Imaging celestial objects

Participants in Astronomy with an online telescope will learn to find their way around the night sky, find out how telescopes and optical instruments work, and understand the different types of objects in the cosmos. The first half of the course concentrates on obtaining images of galaxies and nebulae from the famous Messier catalogue, which consists of over a hundred objects, each identified by its M, or Messier number – the Crab Nebula for instance being known as M1.

The Denny pupils worked in small teams, selecting objects from the catalogue and requesting their images from COAST. Their experiences of working through the explanations and activities in the course, together with their feedback on the materials, has helped us to fine-tune the course and to ensure that it is ready for a wider audience.

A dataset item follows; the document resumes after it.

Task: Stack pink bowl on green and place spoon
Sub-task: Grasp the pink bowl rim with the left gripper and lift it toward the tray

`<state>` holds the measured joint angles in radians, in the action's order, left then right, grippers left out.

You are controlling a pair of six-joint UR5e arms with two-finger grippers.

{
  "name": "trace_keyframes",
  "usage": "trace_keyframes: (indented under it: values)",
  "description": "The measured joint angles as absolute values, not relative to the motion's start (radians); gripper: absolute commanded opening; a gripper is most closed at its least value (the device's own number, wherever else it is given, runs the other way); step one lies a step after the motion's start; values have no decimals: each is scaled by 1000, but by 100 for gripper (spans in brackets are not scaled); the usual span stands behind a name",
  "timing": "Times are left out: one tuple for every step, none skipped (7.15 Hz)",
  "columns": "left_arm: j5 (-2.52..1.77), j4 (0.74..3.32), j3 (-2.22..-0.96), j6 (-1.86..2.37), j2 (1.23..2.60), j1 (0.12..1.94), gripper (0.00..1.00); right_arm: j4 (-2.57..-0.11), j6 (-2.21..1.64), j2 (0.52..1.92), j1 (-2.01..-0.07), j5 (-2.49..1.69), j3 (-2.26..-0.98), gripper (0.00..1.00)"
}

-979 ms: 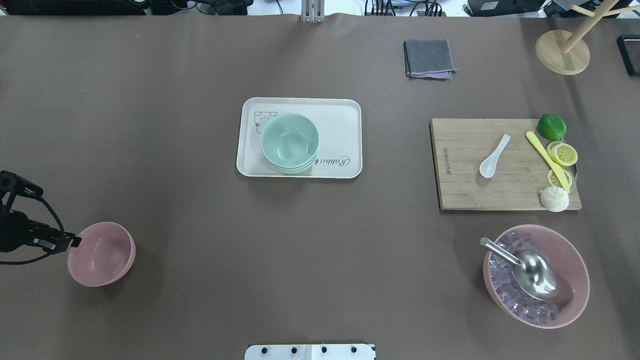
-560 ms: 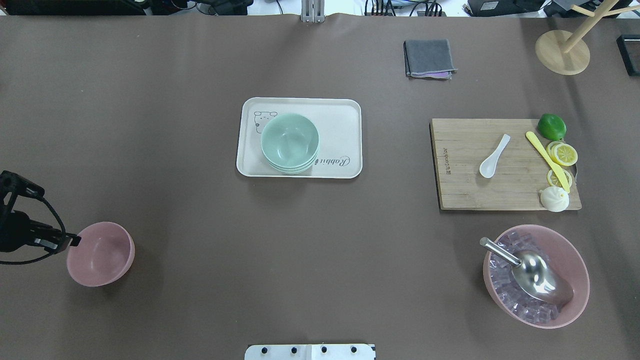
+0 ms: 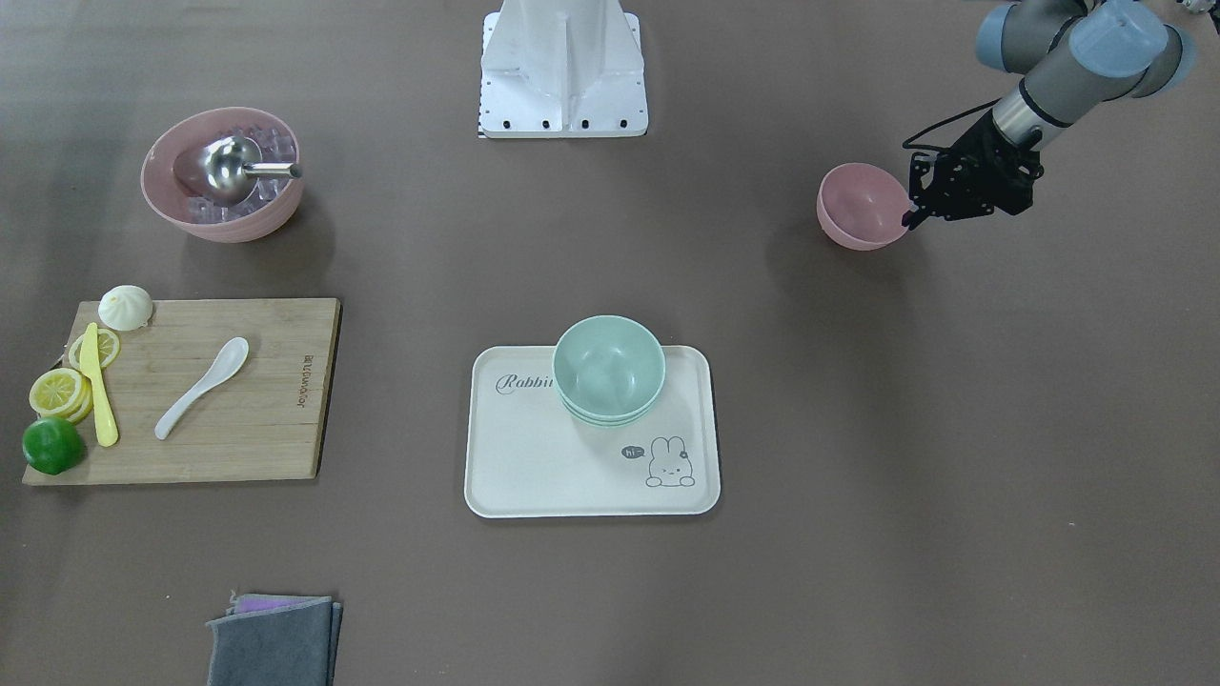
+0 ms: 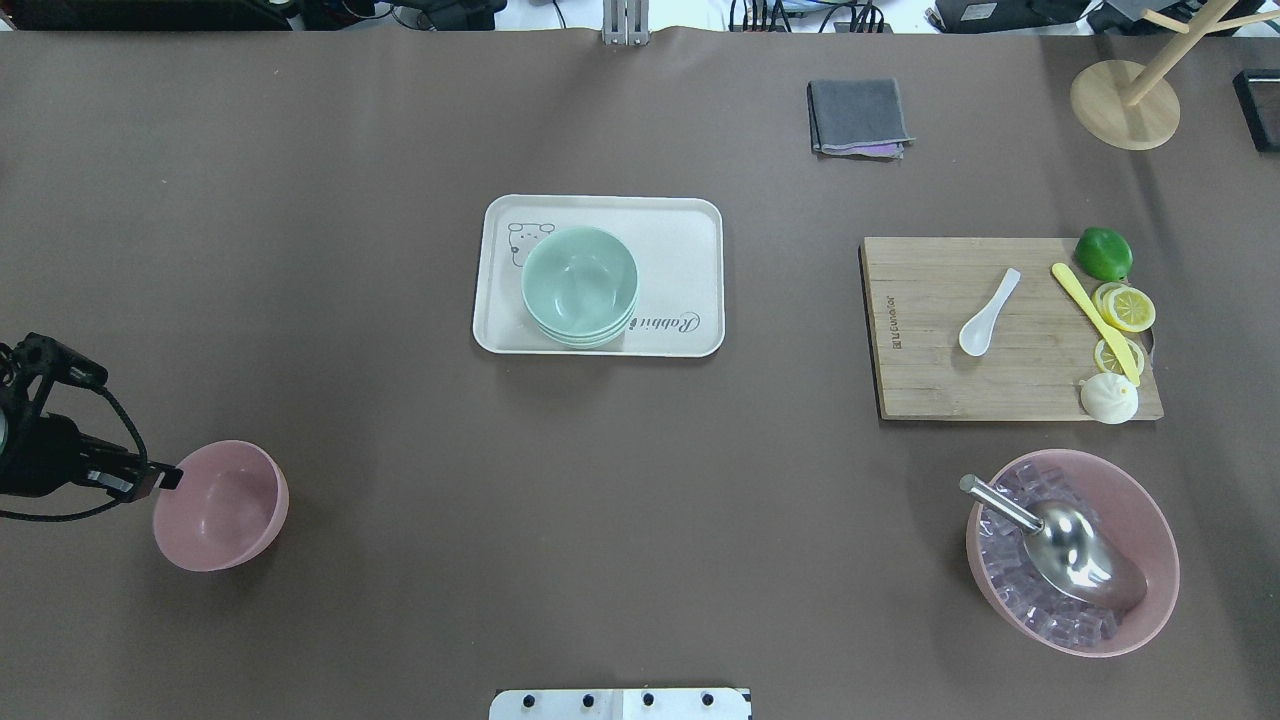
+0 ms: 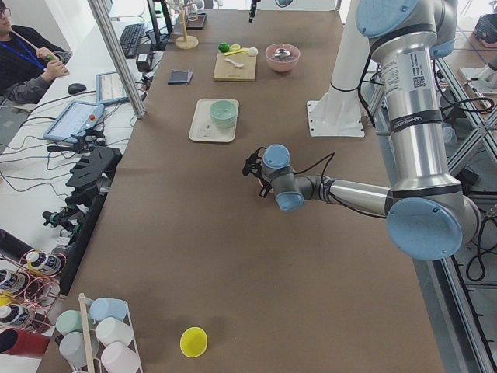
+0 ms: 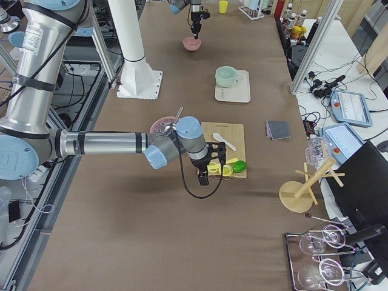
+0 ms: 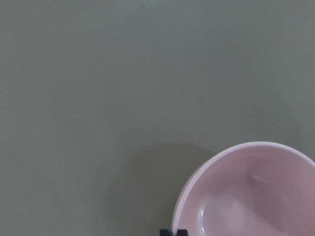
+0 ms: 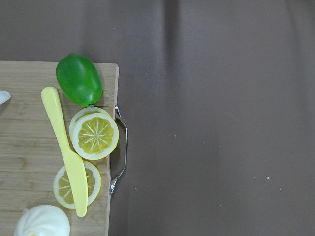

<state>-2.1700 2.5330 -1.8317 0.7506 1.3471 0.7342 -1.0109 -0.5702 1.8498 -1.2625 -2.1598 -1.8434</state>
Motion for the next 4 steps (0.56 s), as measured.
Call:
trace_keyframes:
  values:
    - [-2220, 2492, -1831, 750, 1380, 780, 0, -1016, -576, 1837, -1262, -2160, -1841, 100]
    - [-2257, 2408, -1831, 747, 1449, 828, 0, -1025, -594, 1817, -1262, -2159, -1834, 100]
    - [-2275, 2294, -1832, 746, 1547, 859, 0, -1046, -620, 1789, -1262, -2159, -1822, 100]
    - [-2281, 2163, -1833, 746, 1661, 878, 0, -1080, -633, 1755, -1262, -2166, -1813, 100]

Two of the images obtained by the pupils are of the striking Whirlpool galaxy (M51) – a spiral galaxy seen face-on – and of the Sombrero galaxy (M104) – a galaxy seen edge-on with its distinctive dark dust lanes. 

Each team was then set the task of finding out as much as they could about their chosen object and presenting the information, together with their images, on a poster for the other teams to see. In a fine example of collaboration and sharing of results these posters, combined with some creative artwork, form a display that runs the length of the school corridor.

Copyrighted image Icon Copyright: The Open University

Alan concludes: "The contribution of the school has been invaluable. I have been extremely impressed by the enthusiasm and ability of the STEM pupils and in the quality of the results that they have obtained from COAST".

Variable stars and citizen science

The Denny pupils are now completing the second half of the course which involves taking measurements of variable stars and combining them with the results of others to form a light curve – an example of citizen science in action. These results will be added to by other users of the online course, building up over a time a complete picture of the behaviour of each of the variable stars.